Supernova explosions, triggered when the fuel within a star reignites or its core collapses, launch a detonation shock wave that sweeps through several light years of space from the exploding star in just a few hundred years. But not all such explosions are alike and some, such as Cassiopeia A which is 11,000 light years from the Earth, show puzzling irregular knots and twists in the radio synchrotron emission by GeV electrons. The inferred magnetic field in these radio knots is a few milligauss, about 100 times higher than expected from the standard shock compression of the interstellar medium. Motivated by the need to understand the origin of this astrophysical observation the group designed an experiment to “focus on the magnetic field amplification in a clumpy medium by making in situ magnetic field measurements in the turbulent wake of a laser-produced shock in a plasma”.
(click on image to enlarge) Experimental configuration and transverse probe images, credit: Nature Physics 2014
Vulcan (link opens in a new window)’s nanosecond beamlines were used to deliver 300 J over a diameter of 300 um, to drive a shock wave from a carbon rod.
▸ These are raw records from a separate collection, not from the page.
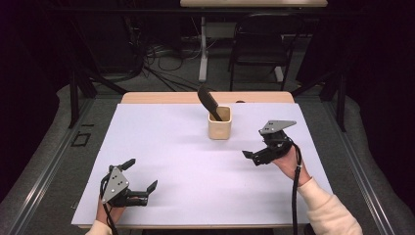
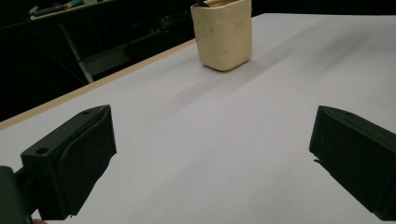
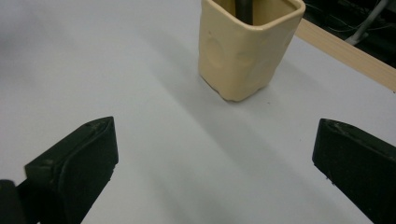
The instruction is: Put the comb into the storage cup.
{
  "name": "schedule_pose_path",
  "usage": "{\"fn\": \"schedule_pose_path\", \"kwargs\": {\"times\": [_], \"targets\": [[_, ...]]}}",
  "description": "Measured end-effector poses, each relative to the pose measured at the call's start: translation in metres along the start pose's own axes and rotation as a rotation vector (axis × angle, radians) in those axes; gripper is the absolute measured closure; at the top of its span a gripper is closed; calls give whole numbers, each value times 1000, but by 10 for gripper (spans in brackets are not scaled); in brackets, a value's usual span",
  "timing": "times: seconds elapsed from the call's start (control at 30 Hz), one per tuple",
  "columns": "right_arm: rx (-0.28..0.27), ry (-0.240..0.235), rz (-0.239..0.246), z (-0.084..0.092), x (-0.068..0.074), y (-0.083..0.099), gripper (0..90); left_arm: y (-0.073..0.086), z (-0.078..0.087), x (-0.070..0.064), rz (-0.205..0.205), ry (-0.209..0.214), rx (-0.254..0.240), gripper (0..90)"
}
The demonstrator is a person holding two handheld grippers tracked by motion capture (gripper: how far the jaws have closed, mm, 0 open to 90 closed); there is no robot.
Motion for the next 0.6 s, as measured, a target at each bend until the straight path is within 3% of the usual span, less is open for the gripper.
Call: {"fn": "schedule_pose_path", "kwargs": {"times": [0.6], "targets": [[5, 15, -12, 20, 26, 27, 0, 0, 0, 0, -1, -2, 3, 5]]}}
Point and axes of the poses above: each handheld gripper's, and its own axes: z roughly backward along the jaws, y roughly out of its underside, x roughly to its left, the point moved 1 cm from there along -z, roughly forward along the jaws, and after that the axes turned 15 degrees about z, right-handed, at the moved point
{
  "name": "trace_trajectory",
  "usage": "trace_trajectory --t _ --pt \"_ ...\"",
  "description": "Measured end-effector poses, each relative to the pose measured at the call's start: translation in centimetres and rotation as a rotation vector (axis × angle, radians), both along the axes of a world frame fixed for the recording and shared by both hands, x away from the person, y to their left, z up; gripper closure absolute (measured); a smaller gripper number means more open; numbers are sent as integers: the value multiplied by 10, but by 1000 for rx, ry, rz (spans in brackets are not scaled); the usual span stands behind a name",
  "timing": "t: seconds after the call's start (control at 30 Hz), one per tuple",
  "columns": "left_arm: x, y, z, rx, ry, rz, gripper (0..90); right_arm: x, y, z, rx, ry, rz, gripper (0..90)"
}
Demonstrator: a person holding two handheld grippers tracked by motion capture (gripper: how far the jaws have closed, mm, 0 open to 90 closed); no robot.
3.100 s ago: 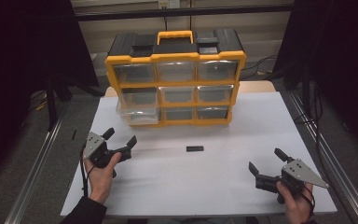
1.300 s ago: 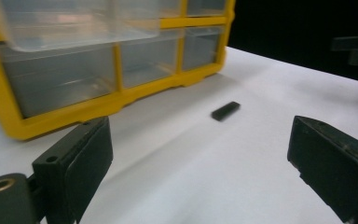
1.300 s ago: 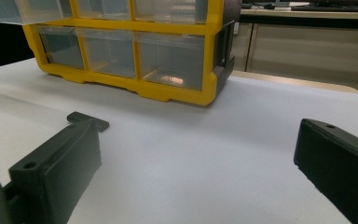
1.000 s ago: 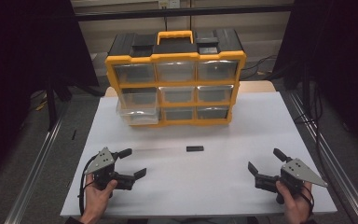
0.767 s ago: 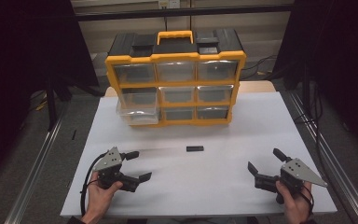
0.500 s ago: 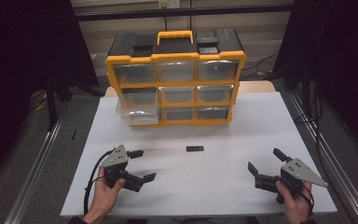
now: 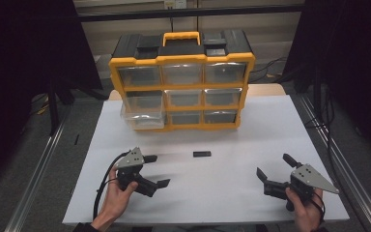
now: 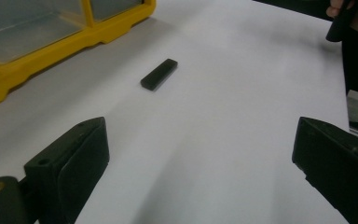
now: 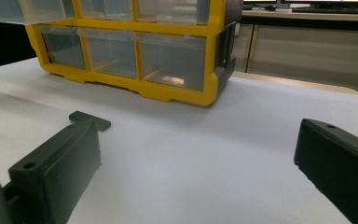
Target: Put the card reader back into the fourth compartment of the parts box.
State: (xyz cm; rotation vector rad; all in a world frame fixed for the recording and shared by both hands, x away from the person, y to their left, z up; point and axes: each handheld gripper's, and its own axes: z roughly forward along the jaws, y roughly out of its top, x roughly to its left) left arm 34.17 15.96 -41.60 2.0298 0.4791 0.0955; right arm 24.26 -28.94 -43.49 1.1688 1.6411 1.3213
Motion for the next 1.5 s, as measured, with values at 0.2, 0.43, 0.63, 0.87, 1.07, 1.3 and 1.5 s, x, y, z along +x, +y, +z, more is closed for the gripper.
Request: trace_trajectory --t 0.2,0.43,0.63,0.87,1.07,1.3,1.5 --pt "6 -16 0 74 -22 -52 49 0 0 0 2 -4 -1 0" --pt "13 -29 1 118 1 -85 64 0 0 0 1 -5 1 0" --pt "17 -39 7 136 20 -127 53 0 0 0 1 -3 2 0" --pt "20 -54 8 137 -17 -127 48 0 0 0 3 -4 3 0" --pt "30 -63 5 157 -1 -145 38 0 0 0 1 -5 5 0" --pt "35 -74 6 184 -3 -160 62 0 0 0 1 -6 7 0" --pt "41 -87 2 213 -13 -170 70 0 0 0 1 -5 9 0"
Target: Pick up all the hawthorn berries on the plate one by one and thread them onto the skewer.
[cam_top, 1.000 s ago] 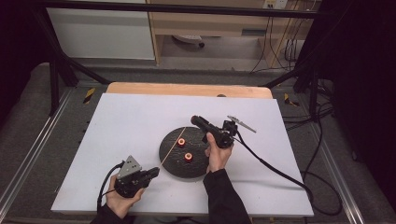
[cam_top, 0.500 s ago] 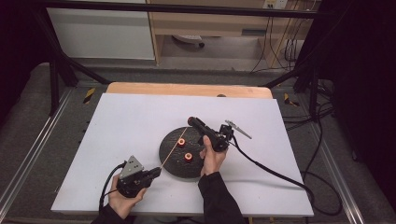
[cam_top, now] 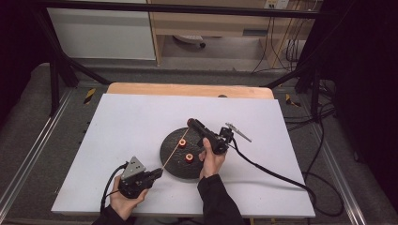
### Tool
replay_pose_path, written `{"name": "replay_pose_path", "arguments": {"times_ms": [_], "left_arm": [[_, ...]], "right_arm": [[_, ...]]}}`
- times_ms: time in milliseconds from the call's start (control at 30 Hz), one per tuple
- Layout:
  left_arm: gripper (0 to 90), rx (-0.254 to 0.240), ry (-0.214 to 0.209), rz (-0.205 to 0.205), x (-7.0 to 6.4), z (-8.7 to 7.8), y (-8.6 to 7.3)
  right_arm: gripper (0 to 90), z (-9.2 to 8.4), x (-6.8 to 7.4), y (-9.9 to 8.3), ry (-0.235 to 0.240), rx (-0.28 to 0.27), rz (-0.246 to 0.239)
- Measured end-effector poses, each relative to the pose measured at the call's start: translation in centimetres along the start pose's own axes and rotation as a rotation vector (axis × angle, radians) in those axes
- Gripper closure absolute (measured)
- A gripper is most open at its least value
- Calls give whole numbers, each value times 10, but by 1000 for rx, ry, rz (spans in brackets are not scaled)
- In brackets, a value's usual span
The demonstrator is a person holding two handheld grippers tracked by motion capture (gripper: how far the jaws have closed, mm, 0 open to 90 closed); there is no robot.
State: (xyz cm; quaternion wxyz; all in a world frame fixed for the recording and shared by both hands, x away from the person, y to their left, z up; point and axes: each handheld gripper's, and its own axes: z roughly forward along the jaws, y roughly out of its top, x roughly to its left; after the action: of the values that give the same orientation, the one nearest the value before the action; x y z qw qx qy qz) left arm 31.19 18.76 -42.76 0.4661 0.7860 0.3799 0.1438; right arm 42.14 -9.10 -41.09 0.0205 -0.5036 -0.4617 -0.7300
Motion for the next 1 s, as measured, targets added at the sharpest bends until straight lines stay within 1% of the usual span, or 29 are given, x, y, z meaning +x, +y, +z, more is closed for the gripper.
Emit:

Using interferometry and Schlieren probe beamlines they were able to carry out
in situ imaging of the propagating shock front as it expanded into a low pressure argon gas cloud and an induction probe was used to monitor the magnetic field variation with 10 ns temporal resolution. By placing a plastic grid in the propagation path, turbulent flow was induced into the shock front, as observed in the imaging probes, and magnetic field amplification was measured by the induction probe.
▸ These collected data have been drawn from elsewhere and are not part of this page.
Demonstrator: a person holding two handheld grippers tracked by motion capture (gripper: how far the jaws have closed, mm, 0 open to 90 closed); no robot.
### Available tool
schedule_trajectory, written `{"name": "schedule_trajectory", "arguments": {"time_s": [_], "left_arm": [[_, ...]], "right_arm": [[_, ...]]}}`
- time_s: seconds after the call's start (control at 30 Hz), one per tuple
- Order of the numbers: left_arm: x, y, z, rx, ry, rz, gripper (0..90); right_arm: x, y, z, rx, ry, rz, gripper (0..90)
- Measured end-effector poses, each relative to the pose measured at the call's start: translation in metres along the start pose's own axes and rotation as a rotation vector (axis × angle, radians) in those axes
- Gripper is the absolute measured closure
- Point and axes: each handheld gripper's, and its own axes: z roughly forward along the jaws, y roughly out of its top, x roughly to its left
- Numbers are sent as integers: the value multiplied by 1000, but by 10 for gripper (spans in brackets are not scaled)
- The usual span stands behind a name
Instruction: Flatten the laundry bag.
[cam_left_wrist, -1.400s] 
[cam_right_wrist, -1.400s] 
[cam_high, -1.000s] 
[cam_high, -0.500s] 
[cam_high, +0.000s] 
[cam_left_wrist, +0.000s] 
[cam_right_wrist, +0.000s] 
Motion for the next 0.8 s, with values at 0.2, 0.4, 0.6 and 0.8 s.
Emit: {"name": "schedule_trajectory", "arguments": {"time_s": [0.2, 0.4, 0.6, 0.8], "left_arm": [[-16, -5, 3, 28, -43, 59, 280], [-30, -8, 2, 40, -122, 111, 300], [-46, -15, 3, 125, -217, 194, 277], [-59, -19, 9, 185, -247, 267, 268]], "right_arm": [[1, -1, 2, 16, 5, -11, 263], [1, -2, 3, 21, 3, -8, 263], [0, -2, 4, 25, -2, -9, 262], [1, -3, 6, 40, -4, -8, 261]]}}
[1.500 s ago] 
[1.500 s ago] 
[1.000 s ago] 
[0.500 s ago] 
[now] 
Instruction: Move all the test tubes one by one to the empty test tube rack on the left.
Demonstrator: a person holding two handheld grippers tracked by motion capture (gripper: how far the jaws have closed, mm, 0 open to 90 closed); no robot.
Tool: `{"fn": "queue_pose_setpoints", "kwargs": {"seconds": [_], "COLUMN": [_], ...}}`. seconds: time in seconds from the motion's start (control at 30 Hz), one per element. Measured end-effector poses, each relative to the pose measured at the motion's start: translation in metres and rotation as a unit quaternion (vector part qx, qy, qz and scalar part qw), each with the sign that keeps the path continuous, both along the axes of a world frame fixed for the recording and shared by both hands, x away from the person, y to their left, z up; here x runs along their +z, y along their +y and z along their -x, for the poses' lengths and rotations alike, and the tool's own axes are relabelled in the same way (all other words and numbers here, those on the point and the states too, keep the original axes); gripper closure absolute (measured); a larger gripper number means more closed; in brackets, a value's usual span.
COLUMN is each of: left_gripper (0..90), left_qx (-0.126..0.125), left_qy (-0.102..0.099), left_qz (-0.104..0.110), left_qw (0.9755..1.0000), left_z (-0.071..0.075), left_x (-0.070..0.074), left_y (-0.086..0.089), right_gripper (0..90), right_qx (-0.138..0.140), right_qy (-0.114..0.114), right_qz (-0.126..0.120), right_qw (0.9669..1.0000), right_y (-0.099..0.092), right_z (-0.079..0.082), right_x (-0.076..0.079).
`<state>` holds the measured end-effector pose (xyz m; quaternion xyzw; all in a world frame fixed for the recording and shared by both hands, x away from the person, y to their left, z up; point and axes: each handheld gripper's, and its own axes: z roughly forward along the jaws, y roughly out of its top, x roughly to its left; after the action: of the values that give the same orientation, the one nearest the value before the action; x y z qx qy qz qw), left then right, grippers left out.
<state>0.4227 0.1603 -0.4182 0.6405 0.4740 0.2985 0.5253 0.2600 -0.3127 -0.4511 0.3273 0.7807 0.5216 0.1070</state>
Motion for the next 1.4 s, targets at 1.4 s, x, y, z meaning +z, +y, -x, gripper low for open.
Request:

Experimental measurements were complimented by HELIOS and FLASH simulations studies, indicating that “a rotational flow, driven by a shock passing through a stationary density perturbation, is necessary to both amplify and sustain strong magnetic fields in an expanding magnetized plasma over distances corresponding to many times the scale of the initial density perturbation.”
The results help piece together a story for the creation and development of magnetic fields in our Universe, and provide the first experimental proof that turbulence amplifies magnetic fields in the tenuous interstellar plasma.